The model hull shell is made by Fiberglass-Reinforced Plastics (FRP). The backbone beams are made by hollow rectangular and cylindrical steel tubes, and they are fixed on the segment’s bases rigidly by aluminum fixing plate. The backbone beam is calibrated by applying known static loads prior to the assembly of segments. The ballast iron is installed at the desired positions to adjust the model’s weight distribution and moment of inertia. View of the segmented model before tank measurement is shown in Figure
View of the segmented model: (a) disassembled segments; (b) backbone beam calibration; (c) assembled model.
The regular wave experiments were conducted in the towing tank of Harbin Engineering University (HEU). The tank has a dimension of 108 m long, 7 m wide, and 3.5 m deep. Both long-crested regular and irregular waves can be generated by a single flap type hydraulically driven wave-maker. There is a wave absorbing beach at the opposite side of the wave-maker. A resistive wave probe is installed in situ near the wave-maker to measure the surface elevation of the actual generated waves. Another wave probe is installed onboard the carriage to measure the encountered waves suffered by the model. View of the tank facilities is shown in Figure
View of the tank facility: (a) model overview; (b) wave tank; (c) wave-maker.

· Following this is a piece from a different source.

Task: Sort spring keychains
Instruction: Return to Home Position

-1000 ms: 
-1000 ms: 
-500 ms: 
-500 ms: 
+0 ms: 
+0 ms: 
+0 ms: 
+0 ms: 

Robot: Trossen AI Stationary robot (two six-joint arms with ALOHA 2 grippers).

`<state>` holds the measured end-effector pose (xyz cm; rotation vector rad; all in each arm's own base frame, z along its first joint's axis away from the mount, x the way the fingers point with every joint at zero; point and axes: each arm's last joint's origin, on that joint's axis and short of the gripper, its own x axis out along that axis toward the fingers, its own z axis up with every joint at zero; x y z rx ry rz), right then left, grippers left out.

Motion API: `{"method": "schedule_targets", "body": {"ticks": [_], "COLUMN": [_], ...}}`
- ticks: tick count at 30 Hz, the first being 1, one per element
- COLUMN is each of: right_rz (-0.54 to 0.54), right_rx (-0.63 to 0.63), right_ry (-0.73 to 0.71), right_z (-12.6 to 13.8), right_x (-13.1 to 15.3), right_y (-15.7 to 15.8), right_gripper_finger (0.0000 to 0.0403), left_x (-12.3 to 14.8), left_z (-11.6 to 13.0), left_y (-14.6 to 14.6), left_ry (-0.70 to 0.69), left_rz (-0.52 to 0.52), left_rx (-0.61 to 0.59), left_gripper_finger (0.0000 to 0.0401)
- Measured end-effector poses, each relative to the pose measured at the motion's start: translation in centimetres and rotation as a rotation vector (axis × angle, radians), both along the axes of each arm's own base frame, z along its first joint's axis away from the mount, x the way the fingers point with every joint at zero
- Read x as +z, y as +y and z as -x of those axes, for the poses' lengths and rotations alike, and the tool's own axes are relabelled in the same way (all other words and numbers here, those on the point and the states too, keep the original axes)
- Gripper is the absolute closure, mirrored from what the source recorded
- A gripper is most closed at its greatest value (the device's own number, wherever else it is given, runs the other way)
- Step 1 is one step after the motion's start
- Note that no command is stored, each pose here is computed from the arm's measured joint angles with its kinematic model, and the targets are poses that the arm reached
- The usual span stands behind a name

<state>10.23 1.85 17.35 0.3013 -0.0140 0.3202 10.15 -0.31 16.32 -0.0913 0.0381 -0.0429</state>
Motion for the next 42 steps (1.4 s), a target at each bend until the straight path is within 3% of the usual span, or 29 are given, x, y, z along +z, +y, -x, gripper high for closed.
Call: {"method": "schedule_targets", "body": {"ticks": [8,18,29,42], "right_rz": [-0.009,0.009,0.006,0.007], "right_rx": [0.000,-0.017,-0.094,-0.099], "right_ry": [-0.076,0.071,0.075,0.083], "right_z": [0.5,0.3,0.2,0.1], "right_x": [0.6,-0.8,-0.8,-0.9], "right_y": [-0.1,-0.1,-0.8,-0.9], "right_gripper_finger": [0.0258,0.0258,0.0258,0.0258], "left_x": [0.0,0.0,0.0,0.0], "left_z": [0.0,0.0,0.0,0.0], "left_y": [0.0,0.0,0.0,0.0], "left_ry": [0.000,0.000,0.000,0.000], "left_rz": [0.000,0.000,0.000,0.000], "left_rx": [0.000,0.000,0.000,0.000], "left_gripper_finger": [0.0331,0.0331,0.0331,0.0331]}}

The model’s motions are measured by an in-housed developed 5-DOF (i.e., heave, pitch, roll, sway, and surge) motion measurement device, which is installed on the measurement bridge of towing carriage. The model is attached to the 5-DOF motion measurement device by two heave sticks. The motion measurement device guides the model sailing heading and acts as speed reference during model running. The self-propelled model’s forward speed is achieved by its four propellers. The scheme of model setup on the 5-DOF measurement device is shown in Figure
Model experimental setup.
The regular wave testing scheme is determined by ship speed, wave states (wave height, wavelength, or frequency), and wave heading angle. The regular head wave tests are conducted for both zero-speed and forward speed conditions in this study. The testing schemes involved are summarized in Table
Summarize of experimental scheme.
Speed ( |
Wave height ( |
Wavelength/ship length ( | ||
---|---|---|---|---|
Prototype (knots) | Model (m/s) | Prototype (m) | Model (mm) | |
0, 5, 12, 15, 18, 21, 24, 30 | 0, 0.364, 0.873, 1.091, 1.309, 1.528, 1.746, 2.182 | 4 | 80 | 0.4, 0.6, 0.8, 0.9, 1.0, 1.1, 1.2, 1.5, 2.0, 2.5 |
8 | 160 | 0.8, 0.9, 1.0, 1.1, 1.2 | ||
12 | 240 | 0.8, 0.9, 1.0, 1.1, 1.2 | ||
16 | 320 | 0.8, 0.9, 1.0, 1.1, 1.2 | ||
19 | 380 | 0.8, 0.9, 1.0, 1.1, 1.2 |
The tests were conducted by a team of experienced researchers and staff in the towing tank laboratory of HEU. The testing procedure for each set of running measurement is described as follows: The carriage and model are situated at the start side (opposite the wave-maker) of the towing tank at first. The generated waves will propagate towards the model once the wave-maker started working. The carriage will start running when the waves are about to reach the model. The start time of carriage is comprehensively determined by the model testing speed and wave frequency so as to reduce the influence of wave reflection and also achieve maximum effective testing measurement distance. The data collector will start to record the model’s responses prior to model running. During the acceleration phase of carriage, the model is towed by ropes tied on its centerline at bow and stern. When the carriage reaches the desired speed, the ropes will be released. Then the model forward speed is achieved and maintained by its propellers. When the carriage is about to approach the end of the running, the ropes are recovered and tightened, after which the carriage starts deceleration. Finally, the carriage and model will return to the start point and wait for calm water and prepare for the next running measurement.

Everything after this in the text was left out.